The spring in winter

Vasantholsavam at Kanakakunnu Palace is not just about flowers, but also the traditional way of life, medicinal plants and healthy cuisine

Published: 24th December 2019 06:59 AM  |   Last Updated: 24th December 2019 06:59 AM   |  A+A-

A mother and child enjoying the flower show organised by the State Tourism Department at Kanakakunnu ground

Express News Service

THIRUVANANTHAPURAM: There is a flower that is creamy yellow in shade and which blooms unobtrusively, invisible to the naked eye. To catch it blooming, you need a microscope. To the naked eye, wolffia globosa appears as tiny granules. The aquatic plant is the smallest flowering plant and it doesn’t have roots. It floats on or just below the surface of the water. The aquatic plant was one among the many intriguing sights at the ongoing flower fest, ‘Vasantholsavam’, at the Kanakakunnu Palace ground.

A child examines the flowers

The city was draped in a riot of colours as the flower carnival began with a show of a variety of ornamental, medicinal, aquatic plants and herbs. Beckoning one inside is a traditional house oozing an old-world charm. A tulasi thara (the sacred structure where the tulsi plant is grown) invites one into the thatched house, the floor of which is plastered with cow dung cake. A ranthal (traditional lantern) remains suspended from the ceiling. 

Traditional house
Several varieties of medicinal plants dot the front yard. Everything here is a call-out to the past. It has been envisioned to underline the importance of the age-old system of living in one with nature. The traditional house along with with the range of medicinal plants is the handiwork of the pharmacognosy unit of the Government Ayurveda College. 

“In the olden days, our homes were treasure troves of medicinal plants which would grow in abandon. If one caught a disease, the cure was right in front of your yard. But things have changed now, and people pop pills for even the smallest illnesses,” says Aravindan B, an employee of the Government Ayurveda College. 

Different planting methods such as vertical gardening, terrariums and kokedama figure among the exhibits. A grand house in rich hues of red, white, pink and yellow makes for a resplendent sight, with the house being made of roses and other flowers. The air is permeated with the rich aroma of the roses if one were to walk by. The nine-day festival is organised by the Tourism Department.

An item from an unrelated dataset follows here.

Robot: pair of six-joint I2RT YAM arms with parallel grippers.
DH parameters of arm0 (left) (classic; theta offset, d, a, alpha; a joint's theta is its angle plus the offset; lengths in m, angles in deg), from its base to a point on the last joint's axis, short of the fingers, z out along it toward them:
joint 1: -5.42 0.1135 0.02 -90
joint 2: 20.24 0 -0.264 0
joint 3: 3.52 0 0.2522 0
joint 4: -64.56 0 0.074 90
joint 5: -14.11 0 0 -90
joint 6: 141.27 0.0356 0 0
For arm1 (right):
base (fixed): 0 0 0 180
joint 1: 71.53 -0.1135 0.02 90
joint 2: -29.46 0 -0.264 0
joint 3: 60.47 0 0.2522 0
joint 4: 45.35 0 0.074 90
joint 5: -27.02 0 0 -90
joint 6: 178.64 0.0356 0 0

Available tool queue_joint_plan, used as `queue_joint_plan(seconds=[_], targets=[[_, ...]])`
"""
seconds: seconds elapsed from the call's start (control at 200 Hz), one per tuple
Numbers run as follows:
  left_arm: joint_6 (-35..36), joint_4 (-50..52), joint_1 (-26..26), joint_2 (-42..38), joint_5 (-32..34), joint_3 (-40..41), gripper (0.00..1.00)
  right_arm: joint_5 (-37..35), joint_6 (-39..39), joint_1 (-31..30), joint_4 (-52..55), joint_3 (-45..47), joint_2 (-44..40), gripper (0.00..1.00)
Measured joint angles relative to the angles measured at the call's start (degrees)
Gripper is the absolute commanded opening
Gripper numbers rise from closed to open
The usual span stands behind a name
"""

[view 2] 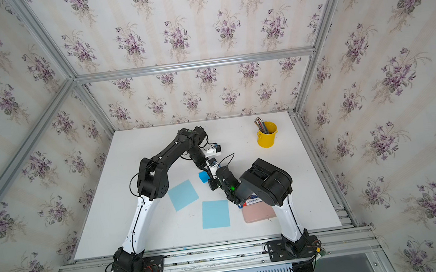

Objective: Fold the square paper along the opposite sides
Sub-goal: Smooth out the paper at the center of the board.

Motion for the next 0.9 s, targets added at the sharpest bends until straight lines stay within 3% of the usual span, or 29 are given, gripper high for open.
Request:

Various governmental organisations such as the Secretariat, Jawaharlal Nehru Tropical Botanic Garden and Research Institute (JNTBGRI), Kerala Agriculture University, Museum-Zoo, Agriculture College, Vikram Sarabhai Space Centre, Malabar Botanical Garden, Kerala Forest Research Institute, Botany Department of Kerala University and Ayurveda Research Institute, among others, have laid a gloriously rich flower carpet at the palace grounds. Along with the floral grandeur, crafts and tribal cuisine are also on offer. Tuck into the tribal delicacies at the Thanima stall put up at the fag end of the exhibits. You also get to taste the ‘Marunnu Kappi’ (medicinal coffee) which is made of over 10 herbs and medicinal plant varieties.